Two decades of business partnership pays dividends for local biodiversity

Marwell Wildlife and technology company QinetiQ achieved a major milestone this month as our partnership to restore Eelmoor Marsh Site of Special Scientific Interest celebrated 20 years of grazing management with impressive outcomes for local biodiversity. It has also been 40 years since the site conservation group began the biological recording that resulted in the site first receiving protected status.

Przewalski’s horses were released in 1995 followed a year later by a herd of Highland cattle, helping to restore important ecological processes.

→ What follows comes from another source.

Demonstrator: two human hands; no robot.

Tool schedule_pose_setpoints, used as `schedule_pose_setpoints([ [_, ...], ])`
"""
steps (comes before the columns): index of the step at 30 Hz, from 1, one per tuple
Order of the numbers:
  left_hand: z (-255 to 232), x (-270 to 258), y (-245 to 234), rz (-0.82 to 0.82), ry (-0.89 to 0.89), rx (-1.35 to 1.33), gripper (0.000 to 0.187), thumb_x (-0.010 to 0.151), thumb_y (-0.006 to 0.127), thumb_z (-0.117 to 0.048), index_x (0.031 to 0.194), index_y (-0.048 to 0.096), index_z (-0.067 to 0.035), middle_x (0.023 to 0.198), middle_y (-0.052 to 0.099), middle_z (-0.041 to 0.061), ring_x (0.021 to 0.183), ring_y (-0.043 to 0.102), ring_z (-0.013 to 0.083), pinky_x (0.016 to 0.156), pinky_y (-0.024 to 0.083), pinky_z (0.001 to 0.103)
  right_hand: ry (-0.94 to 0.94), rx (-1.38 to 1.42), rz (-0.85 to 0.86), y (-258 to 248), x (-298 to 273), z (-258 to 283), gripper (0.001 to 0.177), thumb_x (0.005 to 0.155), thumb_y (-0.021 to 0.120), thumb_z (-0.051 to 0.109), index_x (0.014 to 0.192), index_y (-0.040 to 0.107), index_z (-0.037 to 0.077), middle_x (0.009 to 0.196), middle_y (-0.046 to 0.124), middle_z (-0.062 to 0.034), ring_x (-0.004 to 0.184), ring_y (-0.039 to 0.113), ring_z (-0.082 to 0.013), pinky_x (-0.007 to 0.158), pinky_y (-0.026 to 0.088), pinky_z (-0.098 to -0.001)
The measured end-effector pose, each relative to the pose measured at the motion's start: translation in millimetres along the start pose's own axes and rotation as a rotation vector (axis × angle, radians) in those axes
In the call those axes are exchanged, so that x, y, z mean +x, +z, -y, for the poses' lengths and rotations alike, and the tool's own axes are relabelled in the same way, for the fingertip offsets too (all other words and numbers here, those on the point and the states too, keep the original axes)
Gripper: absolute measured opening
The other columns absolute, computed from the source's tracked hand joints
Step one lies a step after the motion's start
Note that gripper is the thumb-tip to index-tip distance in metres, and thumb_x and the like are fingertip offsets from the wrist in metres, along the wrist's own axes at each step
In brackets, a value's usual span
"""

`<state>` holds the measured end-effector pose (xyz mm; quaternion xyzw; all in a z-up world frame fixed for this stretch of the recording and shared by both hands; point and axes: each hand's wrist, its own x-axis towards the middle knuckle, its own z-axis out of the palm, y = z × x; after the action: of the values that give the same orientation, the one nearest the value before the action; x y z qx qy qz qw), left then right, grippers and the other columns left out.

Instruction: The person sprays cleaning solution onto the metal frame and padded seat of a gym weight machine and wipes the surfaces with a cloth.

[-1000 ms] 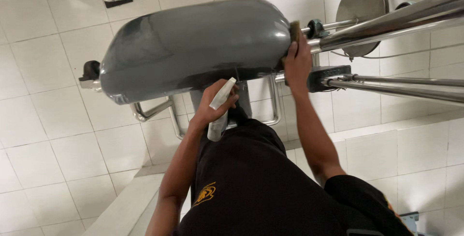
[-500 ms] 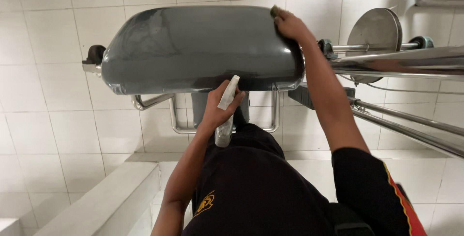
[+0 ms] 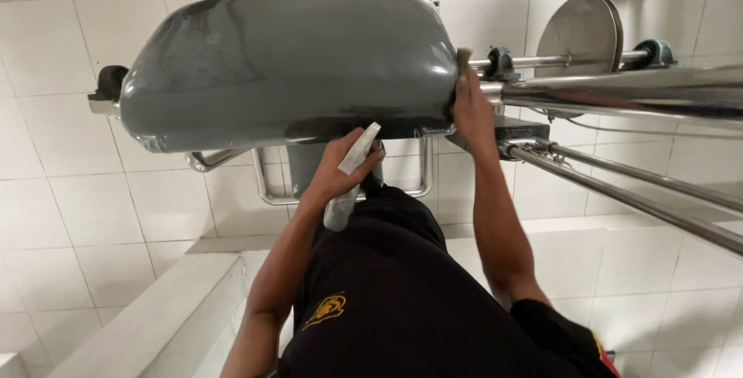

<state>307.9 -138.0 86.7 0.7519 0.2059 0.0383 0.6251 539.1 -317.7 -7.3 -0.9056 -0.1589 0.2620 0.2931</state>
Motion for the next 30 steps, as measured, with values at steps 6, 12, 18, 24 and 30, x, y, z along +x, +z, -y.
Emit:
schedule_pose_setpoints([
  [6,-26,21,20,0.090,-0.060,0.048,0.022,0.091,0.077,-0.023,0.089,0.062,-0.007,0.074,0.067,0.005,0.065,0.067,0.0164,0.062,0.054,0.032,0.097,0.244,0.002,-1,-43,15,0.075,0.100,0.017,0.059,0.165,0.026,0.023,0.105,0.073,-0.0279,0.090,0.074,-0.0341,0.084,0.057,-0.0487],
  [12,-22,7,4,0.070,-0.019,-0.006,0.020,0.094,0.075,-0.023,0.093,0.063,-0.008,0.079,0.069,0.004,0.071,0.067,0.0148,0.065,0.054,0.033,0.235,0.465,0.342,7,98,11,0.067,0.104,0.033,0.052,0.163,0.031,0.020,0.145,0.055,-0.0179,0.125,0.054,-0.0334,0.105,0.044,-0.0438],
  [18,-11,-22,-21,-0.078,0.008,-0.027,0.018,0.093,0.075,-0.021,0.096,0.063,-0.007,0.080,0.065,0.004,0.075,0.062,0.0135,0.069,0.051,0.031,0.214,0.555,0.365,2,98,-2,0.060,0.108,0.040,0.045,0.156,0.052,0.011,0.129,0.058,-0.0146,0.109,0.053,-0.0248,0.100,0.045,-0.0385],
  [24,8,-18,-29,0.006,-0.072,-0.051,0.017,0.095,0.075,-0.021,0.096,0.064,-0.008,0.079,0.066,0.003,0.072,0.063,0.0141,0.066,0.050,0.032,0.142,0.597,0.180,-6,-10,-17,0.061,0.115,0.034,0.049,0.162,0.047,0.012,0.093,0.042,-0.0016,0.081,0.042,-0.0157,0.070,0.041,-0.0351],
  [30,-2,-8,-12,0.031,0.008,-0.006,0.019,0.093,0.076,-0.022,0.097,0.064,-0.009,0.081,0.067,0.002,0.075,0.066,0.0137,0.069,0.053,0.033,0.109,0.597,-0.019,20,-79,-9,0.057,0.114,0.037,0.026,0.169,0.028,0.019,0.091,0.048,-0.0155,0.079,0.050,-0.0251,0.072,0.048,-0.0455],
])
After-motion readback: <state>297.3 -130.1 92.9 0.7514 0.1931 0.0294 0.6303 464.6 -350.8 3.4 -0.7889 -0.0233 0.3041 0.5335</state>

Mechanical methods have also been employed to remove invasive trees, stimulate the seed bank, modify hydrology to retain water and diversify neglected habitats.

The rich complex of wet, dry and humid heath, mire, species rich grassland and woodland communities now supports over 400 species of conservation concern. The site is a haven for rare fungi, insectivorous plants, orchids and other notable flora, insects, reptiles, amphibians and specialist heathland birds. Having responded favourably to management, over a third of Britain’s dragonfly and damselfly species, and nearly half of Britain’s butterfly species can be found at Eelmoor Marsh.

Floral recovery has been remarkable with a significant increase in species richness. Rarities such as the pale heath violet Viola lactea increased dramatically following introduction of grazing management, while others such as yellow bartsia Parentucellia viscosa reappeared having previously been lost to the site and have thrived ever since.

Dr Sam Healy, Group Director for Corporate Responsibility at QinetiQ, said: “Our long-term partnership with Marwell Wildlife has been invaluable. It is with a great sense of pride that QinetiQ is able to contribute towards the conservation of important habitats and species of flora and fauna. Supporting this type of programme is at the heart of our approach to environmental stewardship.” 

Download our Eelmoor Marsh Project pdf. (1.6 MB)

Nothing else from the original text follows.